Cron jobs are user-defined scheduled tasks. "Check my inbox every 30 minutes." They run on schedules, get fresh channels with full capabilities, and produce user-facing output.

The cortex is the system's internal loop. It maintains system health, memory coherence, and the memory bulletin. It runs continuously, doesn't produce user-facing output, and isn't user-configured beyond tuning intervals.

Cortex vs Compactor

Compactors are per-channel, programmatic monitors. They watch one channel's context size and trigger compaction workers. They're not LLM processes.

The cortex is an LLM-assisted process that sees across all channels. It doesn't manage context size (that's the compactor's job).
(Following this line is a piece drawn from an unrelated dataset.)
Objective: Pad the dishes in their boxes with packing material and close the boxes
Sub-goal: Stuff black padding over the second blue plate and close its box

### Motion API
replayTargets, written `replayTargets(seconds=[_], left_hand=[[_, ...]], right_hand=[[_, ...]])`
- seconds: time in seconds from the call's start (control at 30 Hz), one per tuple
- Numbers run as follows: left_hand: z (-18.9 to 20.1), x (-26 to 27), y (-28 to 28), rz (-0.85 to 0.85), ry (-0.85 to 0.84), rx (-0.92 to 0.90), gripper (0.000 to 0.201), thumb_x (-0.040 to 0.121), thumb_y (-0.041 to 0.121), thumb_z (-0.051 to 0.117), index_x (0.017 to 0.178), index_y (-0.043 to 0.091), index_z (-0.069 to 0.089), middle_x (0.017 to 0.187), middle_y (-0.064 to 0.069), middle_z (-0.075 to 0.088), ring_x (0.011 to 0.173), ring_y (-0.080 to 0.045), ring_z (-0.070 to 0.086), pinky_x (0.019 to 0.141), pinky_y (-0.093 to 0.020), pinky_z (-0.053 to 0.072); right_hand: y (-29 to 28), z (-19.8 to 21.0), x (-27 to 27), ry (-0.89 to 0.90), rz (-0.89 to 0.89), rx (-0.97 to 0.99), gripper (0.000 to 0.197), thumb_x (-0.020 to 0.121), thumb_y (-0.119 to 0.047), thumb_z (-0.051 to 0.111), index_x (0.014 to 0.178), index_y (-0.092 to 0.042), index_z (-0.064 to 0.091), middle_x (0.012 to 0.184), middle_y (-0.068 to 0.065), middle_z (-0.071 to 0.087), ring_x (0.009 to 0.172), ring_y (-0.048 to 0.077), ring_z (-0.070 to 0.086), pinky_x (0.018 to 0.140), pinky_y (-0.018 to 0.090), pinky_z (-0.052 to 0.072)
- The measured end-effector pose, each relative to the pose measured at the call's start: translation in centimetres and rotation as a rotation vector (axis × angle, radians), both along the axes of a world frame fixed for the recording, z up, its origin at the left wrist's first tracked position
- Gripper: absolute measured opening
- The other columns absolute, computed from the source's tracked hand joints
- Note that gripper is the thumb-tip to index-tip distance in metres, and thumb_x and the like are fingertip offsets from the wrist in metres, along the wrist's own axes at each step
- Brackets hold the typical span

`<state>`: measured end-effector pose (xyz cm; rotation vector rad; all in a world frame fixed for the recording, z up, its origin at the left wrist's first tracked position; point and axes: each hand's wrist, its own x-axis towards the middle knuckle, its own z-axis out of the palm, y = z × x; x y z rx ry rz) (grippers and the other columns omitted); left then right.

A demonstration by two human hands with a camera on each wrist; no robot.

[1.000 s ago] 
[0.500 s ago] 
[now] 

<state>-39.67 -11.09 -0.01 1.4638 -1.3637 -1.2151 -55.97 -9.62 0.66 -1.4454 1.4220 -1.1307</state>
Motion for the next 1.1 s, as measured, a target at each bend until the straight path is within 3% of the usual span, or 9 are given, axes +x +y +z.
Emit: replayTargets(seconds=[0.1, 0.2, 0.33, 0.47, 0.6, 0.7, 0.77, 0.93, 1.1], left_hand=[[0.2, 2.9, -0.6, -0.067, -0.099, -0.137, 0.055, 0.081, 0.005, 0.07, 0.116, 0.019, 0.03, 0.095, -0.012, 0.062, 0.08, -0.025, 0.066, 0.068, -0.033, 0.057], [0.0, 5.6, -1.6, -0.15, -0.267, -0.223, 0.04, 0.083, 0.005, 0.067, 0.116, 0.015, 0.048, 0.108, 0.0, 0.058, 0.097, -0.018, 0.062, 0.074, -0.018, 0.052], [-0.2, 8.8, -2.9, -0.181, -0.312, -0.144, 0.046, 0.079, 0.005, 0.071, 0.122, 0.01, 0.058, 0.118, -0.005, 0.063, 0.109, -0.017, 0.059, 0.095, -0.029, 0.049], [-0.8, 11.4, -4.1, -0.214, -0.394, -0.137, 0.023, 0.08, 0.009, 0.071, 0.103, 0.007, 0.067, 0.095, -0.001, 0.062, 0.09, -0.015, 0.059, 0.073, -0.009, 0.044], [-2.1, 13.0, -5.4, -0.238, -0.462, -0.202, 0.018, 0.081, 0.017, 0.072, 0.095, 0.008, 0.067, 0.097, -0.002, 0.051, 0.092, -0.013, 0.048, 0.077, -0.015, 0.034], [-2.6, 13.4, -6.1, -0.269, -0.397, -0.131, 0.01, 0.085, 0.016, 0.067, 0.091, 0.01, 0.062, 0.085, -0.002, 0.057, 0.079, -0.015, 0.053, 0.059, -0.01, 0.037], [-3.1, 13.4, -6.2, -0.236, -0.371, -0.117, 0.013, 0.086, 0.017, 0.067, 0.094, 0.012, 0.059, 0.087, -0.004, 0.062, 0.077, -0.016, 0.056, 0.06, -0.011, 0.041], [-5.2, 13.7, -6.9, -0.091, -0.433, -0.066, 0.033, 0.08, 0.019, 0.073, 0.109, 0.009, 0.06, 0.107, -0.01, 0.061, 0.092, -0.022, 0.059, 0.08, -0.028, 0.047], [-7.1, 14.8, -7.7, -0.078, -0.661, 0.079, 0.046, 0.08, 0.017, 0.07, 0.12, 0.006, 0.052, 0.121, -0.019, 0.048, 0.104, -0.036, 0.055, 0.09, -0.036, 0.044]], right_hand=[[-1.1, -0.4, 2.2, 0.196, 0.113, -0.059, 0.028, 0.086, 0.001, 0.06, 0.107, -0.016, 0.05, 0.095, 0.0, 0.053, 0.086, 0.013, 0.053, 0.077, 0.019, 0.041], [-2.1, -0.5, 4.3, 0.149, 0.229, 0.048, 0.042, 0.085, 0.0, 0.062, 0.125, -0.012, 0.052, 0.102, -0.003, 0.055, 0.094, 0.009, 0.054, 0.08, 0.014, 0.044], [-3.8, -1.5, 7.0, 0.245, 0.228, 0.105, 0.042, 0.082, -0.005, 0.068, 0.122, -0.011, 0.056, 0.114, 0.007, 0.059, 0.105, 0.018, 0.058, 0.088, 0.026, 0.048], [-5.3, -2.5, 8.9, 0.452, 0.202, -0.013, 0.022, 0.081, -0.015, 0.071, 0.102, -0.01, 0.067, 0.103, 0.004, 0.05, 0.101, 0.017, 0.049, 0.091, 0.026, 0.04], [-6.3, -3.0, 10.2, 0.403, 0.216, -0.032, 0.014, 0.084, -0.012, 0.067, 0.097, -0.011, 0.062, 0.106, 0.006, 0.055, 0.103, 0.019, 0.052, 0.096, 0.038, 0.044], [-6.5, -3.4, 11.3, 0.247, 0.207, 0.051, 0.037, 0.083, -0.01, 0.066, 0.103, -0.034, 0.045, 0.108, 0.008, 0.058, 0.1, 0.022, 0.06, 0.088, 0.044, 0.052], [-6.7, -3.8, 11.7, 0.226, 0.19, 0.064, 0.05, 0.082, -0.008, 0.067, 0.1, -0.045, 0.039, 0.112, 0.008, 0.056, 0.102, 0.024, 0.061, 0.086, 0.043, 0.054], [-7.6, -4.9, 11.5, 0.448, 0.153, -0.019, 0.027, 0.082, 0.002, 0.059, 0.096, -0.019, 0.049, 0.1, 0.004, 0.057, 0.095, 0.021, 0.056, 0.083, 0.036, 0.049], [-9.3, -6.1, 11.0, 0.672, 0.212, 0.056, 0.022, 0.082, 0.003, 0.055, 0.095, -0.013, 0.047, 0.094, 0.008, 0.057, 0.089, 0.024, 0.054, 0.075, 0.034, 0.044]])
It manages the memory bulletin, and will eventually handle memory coherence and system health.

Configuration

[defaults.cortex]
# Base tick interval for health monitoring (future).
tick_interval_secs = 30

# How often to regenerate the memory bulletin.
bulletin_interval_secs = 3600

# Target word count for the memory bulletin.
bulletin_max_words = 500

# Worker is considered hanging if no status update for this long.
worker_timeout_secs = 300

# Branch is considered stale after this duration.
branch_timeout_secs = 60

# Consecutive failures before circuit breaker trips.
circuit_breaker_threshold = 3

Failure Modes

What if the cortex bulletin fails? The previous bulletin is preserved. Channels keep operating with the last successfully generated bulletin. If the cortex has never generated a bulletin (fresh install, empty memory graph), channels run without a memory context section — the system works fine, just without ambient awareness.

What if the cortex crashes? The system keeps running. Channels still talk to users, branches still think, workers still execute. The bulletin goes stale but remains in RuntimeConfig. On restart, a new bulletin is generated immediately.

What if the memory graph is empty? The cortex generates a bulletin that says so (or an empty one). This is the normal state for a new agent. As memories accumulate through conversation, ingestion, or compaction, subsequent bulletin runs will have material to work with.